Both buildings are vital to the cultural revitalization of the city -- particularly the Mahalia, as it makes an ideal venue for performances by the New Orleans Opera Association, the New Orleans Ballet Association, the Louisiana Philharmonic Orchestra and a wide variety of community and faith-based groups. Local arts organizations are eager but struggling to participate in the city's nascent recovery, but to do so they need a full-size professional venue like the Mahalia. Sadly, the city seems to be doing all it can to slow down the recovery process at the Mahalia, which sustained far less damage than the auditorium and which could have been put on the road to reopening quickly and relatively cheaply.
In our cover story last week ("Off Pointe," July 4), arts and entertainment editor Will Coviello documented how SMG Management, the company that manages both the Mahalia and the auditorium -- as well as the Superdome and the Arena -- was fired by the Nagin Administration even though it offered to work for free -- and to front money needed to get repairs going at the Mahalia. According to SMG regional vice president Doug Thornton, the Mahalia could have had power restored for a mere $35,000. Restoring power is a major first step in bringing back any building because it allows contractors to turn on the lights and air conditioning -- and thereby properly assess the level of damages, start the drying process after a flood and prevent mold from returning. Both buildings were gutted by early December, but without the dehumidifying effects of air-conditioning, they are likely to deteriorate further in New Orleans' hot, humid climate. Since December, the city has done practically nothing to advance the rehabilitation of the Mahalia and the auditorium, which comprise New Orleans' cultural arts center in Louis Armstrong Park.
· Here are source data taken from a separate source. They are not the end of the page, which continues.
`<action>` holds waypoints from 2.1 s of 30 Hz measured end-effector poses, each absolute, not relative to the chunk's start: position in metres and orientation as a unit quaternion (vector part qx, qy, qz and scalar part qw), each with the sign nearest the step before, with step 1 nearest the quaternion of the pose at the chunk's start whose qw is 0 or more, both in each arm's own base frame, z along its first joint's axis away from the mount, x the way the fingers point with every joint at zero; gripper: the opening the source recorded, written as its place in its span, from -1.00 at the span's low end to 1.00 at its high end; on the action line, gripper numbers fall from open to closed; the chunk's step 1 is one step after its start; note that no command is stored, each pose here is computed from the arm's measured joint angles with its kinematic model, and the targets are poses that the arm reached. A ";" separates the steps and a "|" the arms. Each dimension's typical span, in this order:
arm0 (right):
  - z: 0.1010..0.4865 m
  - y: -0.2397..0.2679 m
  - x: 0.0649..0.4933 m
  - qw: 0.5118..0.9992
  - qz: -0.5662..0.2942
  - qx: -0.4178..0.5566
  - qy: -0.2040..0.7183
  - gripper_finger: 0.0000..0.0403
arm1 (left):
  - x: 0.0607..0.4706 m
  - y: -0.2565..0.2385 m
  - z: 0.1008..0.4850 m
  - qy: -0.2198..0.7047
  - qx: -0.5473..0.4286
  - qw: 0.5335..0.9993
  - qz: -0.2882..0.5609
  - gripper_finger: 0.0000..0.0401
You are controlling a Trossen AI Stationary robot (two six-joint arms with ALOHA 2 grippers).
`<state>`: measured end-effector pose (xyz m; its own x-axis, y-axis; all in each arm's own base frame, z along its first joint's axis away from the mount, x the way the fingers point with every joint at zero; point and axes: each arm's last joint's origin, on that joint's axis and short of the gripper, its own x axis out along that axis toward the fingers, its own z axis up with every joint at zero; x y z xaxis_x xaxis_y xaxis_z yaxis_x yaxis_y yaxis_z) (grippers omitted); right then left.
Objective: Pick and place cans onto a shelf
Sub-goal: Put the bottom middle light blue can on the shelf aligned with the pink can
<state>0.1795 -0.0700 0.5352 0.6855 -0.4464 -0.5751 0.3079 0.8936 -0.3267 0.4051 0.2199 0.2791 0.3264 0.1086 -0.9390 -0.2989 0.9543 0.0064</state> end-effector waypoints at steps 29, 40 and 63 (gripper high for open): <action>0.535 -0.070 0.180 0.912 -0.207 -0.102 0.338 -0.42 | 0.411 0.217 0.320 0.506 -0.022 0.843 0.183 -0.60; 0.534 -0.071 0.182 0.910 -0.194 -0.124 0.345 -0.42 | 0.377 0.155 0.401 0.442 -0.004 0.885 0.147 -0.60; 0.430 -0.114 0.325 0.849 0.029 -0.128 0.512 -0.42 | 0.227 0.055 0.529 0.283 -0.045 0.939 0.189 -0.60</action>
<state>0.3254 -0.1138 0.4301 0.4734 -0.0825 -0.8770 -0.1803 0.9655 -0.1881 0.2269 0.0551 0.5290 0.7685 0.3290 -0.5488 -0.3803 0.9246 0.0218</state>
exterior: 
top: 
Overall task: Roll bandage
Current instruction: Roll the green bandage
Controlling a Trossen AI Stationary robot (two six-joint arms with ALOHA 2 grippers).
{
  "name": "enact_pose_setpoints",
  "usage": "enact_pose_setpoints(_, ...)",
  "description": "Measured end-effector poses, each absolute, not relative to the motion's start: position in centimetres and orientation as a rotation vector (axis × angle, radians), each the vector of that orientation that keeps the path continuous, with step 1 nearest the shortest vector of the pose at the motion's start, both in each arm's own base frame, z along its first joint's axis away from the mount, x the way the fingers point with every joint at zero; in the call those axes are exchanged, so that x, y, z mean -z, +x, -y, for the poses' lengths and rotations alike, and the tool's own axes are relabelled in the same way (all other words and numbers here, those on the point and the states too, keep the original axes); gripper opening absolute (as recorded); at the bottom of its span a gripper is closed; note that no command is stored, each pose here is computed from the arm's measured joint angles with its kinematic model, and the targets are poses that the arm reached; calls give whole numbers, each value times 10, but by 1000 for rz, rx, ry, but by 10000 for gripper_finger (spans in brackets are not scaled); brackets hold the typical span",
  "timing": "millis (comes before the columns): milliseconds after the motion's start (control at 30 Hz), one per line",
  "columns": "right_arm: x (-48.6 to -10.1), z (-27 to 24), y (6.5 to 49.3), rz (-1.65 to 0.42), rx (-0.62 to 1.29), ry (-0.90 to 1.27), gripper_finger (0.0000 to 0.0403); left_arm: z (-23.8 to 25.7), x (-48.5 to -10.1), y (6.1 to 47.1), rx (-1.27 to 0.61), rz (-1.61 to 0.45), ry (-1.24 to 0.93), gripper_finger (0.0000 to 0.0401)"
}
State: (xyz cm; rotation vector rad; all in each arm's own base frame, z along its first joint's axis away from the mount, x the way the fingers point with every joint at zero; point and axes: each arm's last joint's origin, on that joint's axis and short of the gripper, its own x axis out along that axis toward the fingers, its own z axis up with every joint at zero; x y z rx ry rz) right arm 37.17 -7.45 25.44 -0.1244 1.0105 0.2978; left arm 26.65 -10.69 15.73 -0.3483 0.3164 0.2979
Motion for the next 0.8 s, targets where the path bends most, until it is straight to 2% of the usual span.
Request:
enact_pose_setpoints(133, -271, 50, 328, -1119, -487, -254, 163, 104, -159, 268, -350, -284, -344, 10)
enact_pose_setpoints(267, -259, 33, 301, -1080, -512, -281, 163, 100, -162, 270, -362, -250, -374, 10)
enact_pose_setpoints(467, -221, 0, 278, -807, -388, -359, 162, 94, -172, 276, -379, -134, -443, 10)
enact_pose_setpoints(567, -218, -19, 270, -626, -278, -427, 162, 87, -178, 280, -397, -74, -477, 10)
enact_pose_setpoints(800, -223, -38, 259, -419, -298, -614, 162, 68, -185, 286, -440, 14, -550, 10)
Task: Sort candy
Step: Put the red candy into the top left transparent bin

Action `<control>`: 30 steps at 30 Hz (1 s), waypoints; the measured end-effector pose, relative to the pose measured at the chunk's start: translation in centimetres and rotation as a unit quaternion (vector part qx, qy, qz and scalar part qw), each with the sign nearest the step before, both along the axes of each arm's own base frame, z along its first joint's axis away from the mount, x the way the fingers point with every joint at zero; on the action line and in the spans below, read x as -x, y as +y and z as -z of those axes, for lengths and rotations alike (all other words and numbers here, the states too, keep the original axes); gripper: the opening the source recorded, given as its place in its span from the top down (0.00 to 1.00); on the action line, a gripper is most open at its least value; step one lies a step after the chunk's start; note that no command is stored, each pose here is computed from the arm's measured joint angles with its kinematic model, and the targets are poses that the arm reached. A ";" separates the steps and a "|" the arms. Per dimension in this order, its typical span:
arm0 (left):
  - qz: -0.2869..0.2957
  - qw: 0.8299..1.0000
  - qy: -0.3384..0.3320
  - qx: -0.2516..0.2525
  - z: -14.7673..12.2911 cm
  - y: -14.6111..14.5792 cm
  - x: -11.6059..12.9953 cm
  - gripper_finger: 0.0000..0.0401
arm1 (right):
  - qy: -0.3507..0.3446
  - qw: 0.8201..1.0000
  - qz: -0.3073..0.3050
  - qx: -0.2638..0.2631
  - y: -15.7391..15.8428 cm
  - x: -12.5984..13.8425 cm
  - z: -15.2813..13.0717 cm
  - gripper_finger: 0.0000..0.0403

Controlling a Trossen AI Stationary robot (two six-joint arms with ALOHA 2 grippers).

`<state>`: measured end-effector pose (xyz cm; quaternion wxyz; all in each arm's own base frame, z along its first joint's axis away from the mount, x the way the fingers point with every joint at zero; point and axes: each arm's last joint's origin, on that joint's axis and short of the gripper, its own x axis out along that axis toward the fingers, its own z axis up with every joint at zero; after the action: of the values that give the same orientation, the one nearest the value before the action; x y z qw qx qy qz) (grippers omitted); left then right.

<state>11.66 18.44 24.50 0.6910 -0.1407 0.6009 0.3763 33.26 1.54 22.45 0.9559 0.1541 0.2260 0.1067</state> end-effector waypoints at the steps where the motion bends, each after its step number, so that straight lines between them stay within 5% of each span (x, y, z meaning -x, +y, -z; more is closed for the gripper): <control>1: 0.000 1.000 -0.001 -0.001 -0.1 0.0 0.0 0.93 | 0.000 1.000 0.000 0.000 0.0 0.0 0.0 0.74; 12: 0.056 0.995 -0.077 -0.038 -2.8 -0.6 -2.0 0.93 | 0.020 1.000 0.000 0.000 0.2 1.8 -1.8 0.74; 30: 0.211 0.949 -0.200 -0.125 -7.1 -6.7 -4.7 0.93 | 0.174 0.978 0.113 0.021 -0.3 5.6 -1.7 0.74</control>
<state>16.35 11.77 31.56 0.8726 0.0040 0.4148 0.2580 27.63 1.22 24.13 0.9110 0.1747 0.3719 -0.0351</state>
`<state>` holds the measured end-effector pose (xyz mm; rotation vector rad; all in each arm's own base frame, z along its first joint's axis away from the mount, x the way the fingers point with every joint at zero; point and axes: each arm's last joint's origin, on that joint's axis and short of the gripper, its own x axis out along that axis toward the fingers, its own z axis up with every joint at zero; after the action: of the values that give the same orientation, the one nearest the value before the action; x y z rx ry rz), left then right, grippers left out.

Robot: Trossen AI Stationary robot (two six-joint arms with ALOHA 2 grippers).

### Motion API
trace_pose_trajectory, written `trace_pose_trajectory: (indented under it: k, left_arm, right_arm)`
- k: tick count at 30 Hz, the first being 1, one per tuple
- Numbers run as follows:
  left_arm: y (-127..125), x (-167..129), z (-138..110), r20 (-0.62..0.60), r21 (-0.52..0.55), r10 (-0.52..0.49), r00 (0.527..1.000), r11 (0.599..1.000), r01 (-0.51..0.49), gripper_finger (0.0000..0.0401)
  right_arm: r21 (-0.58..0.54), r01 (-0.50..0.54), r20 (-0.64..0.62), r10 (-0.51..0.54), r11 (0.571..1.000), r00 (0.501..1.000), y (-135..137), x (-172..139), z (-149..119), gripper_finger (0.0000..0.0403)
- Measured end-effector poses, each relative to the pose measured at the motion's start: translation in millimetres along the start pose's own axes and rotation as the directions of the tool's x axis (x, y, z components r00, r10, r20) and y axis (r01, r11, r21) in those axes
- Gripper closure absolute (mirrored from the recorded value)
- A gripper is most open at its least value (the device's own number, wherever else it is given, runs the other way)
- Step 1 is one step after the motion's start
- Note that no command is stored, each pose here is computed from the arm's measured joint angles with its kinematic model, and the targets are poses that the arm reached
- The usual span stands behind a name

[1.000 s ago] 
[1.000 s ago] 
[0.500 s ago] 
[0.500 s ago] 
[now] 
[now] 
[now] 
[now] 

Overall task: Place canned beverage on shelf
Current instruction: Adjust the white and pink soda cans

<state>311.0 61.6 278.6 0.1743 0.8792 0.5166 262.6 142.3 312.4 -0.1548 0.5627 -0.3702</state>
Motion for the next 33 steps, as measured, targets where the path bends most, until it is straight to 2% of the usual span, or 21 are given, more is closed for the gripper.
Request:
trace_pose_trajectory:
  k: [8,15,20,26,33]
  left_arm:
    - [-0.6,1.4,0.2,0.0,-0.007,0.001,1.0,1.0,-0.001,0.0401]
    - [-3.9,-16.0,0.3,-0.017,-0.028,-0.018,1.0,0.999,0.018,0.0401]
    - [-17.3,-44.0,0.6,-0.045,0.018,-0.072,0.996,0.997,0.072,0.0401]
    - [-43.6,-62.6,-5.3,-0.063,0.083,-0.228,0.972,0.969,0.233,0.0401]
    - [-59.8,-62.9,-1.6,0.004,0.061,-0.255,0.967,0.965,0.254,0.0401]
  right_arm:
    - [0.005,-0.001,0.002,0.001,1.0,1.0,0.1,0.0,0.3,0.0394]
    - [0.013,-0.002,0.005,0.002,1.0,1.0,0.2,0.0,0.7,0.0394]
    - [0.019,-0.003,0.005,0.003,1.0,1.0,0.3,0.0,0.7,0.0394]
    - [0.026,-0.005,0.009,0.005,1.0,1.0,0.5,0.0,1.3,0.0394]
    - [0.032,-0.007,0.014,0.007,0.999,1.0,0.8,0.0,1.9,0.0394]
Thornton and officials from local arts organizations devised a plan to get the Mahalia up and running by November -- an aggressive but attainable goal that would have jump-started the city's cultural revival and sent a tremendous positive signal to the world that New Orleans is on the way back. Thornton's proposal called for a "provisional" opening of the Mahalia in as little as 120 days at a cost of approximately $400,000. This would have meant no carpeting and no hydraulic lift for the orchestra pit (which hadn't worked in years anyway), but the most important elements -- electricity, air conditioning, seating, lighting and staging -- would have been in place. In addition, other repairs could have been planned and the buildings would have been spared further deterioration. Instead, the Nagin Administration claimed it wanted to do a full-scale renovation, which could take years and cost millions -- much of which will not be reimbursed by FEMA. Citing a budget crunch, the city also terminated SMG's contract, even though the company offered to continue working for free to help get the recovery process going.
In some respects, that recovery process is farther behind now than it was in December. At least then the city had a professional management company in place for the Mahalia and the auditorium. Now it says it has $1.1 million to start repairs, but it has not shared a renovation plan with any of the players who would benefit from a refurbished theater or help make it happen. Moreover, given the advantages that an experienced, professional management company brings to the task of soliciting and evaluating bids, this is not the best time to start looking for a new manager. The city also has announced no timetable for putting either building back into service. One estimate pegged the renovation period at 18 months from the official start date, but even that seems optimistic in light of the Nagin Administration's recent foot-dragging. Meanwhile, the city's cultural arts organizations make do in venues that require them to compromise the scale of their performances. This was understandable, and certainly tolerable, in the immediate aftermath of Katrina, but it is totally unacceptable in light of SMG's and others' offers to restore the Mahalia to a sufficient level of use by November.
The current "plan" is a closing act that will stifle New Orleans' cultural rebirth, whereas the logic of fixing the Mahalia in stages, so that it can come back into use sooner, is overwhelming. Renovation is far cheaper than constructing a new facility or overhauling it completely -- particularly when FEMA will pay 90 percent of restoration costs.
The Mahalia suits performing arts organizations perfectly and allows them to stage or book full-scale professional productions. The city will benefit greatly if cultural organizations can get back to normal instead of continuing to tread water. Above all, investing soon in New Orleans' artistic rebirth will pay dividends far beyond the coming cultural season. We urge the Nagin Administration to reconsider its course and to fast track the Mahalia's reopening.